Abrams, of course, backed away from this populist version of Force sensitivity, at least as it came to express itself in Rey. Her lineage, it turns out, is the reason for her power.
Melissa Leon of The Daily Beast also makes some cogent points about the plot:
Even apart from the anti-climax of Rey’s lineage loophole, truly, nothing about this Palpatine story works. First he sends Kylo to kill Rey. But when that doesn’t work and she shows up at his evil lair instead, he explains that, actually, this was his plan all along. Then he lays out the same catch–22 he bamboozled Luke with 36 years ago: If Rey kills him, he wins. And this time, he says, his spirit will transfer into her and all the past Sith will live on through her.
Finally, Rey mercifully just shuts Palpatine up and kills him. And nothing happens. All of that spirit-transfer stuff was made up, I guess?
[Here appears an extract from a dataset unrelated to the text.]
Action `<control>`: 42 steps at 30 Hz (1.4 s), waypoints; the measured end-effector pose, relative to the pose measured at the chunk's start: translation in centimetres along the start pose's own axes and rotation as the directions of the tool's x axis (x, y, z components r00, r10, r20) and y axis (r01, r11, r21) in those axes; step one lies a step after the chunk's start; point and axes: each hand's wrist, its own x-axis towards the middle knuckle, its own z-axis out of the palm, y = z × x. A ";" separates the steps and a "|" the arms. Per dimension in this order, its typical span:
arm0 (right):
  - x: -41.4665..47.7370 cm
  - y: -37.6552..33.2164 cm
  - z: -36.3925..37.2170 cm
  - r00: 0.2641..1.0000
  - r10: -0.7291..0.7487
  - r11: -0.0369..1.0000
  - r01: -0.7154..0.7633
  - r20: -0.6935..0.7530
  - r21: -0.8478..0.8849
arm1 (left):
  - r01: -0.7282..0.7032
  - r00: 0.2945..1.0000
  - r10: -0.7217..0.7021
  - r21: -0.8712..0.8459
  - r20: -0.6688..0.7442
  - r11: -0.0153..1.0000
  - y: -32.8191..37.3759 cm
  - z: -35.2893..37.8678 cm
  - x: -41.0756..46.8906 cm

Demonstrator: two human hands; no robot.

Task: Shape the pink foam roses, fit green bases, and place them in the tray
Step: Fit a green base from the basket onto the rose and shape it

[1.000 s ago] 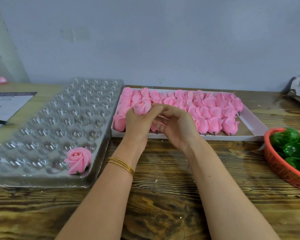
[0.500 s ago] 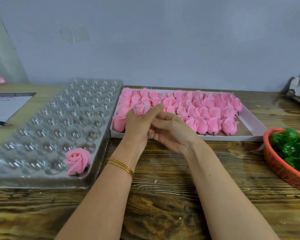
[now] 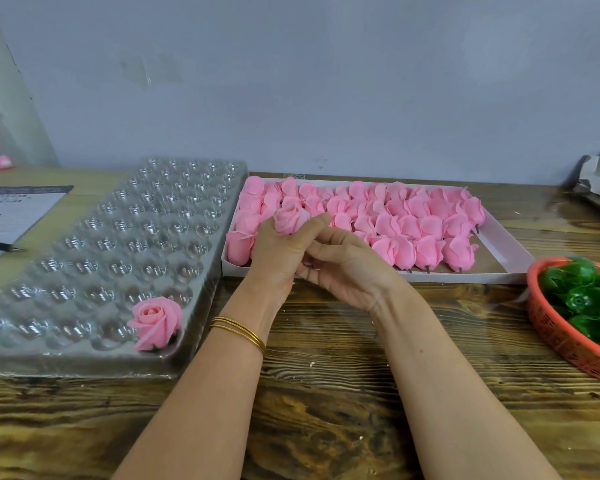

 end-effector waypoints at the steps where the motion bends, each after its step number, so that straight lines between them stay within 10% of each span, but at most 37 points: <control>1: 0.0 0.0 -0.1 1.000 -0.001 1.000 0.001 0.005 0.000 | -0.003 1.000 0.003 0.005 -0.002 1.000 0.0 0.0 0.0; 30: 0.4 0.5 -0.1 0.963 -0.265 0.953 0.256 -0.038 -0.162 | -0.075 0.997 0.075 0.019 -0.003 0.997 -0.7 -0.2 0.6; 42: 0.6 1.1 -0.9 0.842 -0.532 0.590 0.292 -0.091 -0.753 | -0.226 0.968 0.243 0.218 -0.056 0.950 -0.8 0.1 0.4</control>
Finn’s potential Force sensitivity and Janna’s secret origins—strangely teased in the film’s last few minutes—nag away at these characters’ closure.)
Finn’s own Force sensitivity opens the possibility of further adventures in the franchise. But as the gang on Incomparable observed, the connection to Episodes IV through VI were severed with Rise of the Skywalker.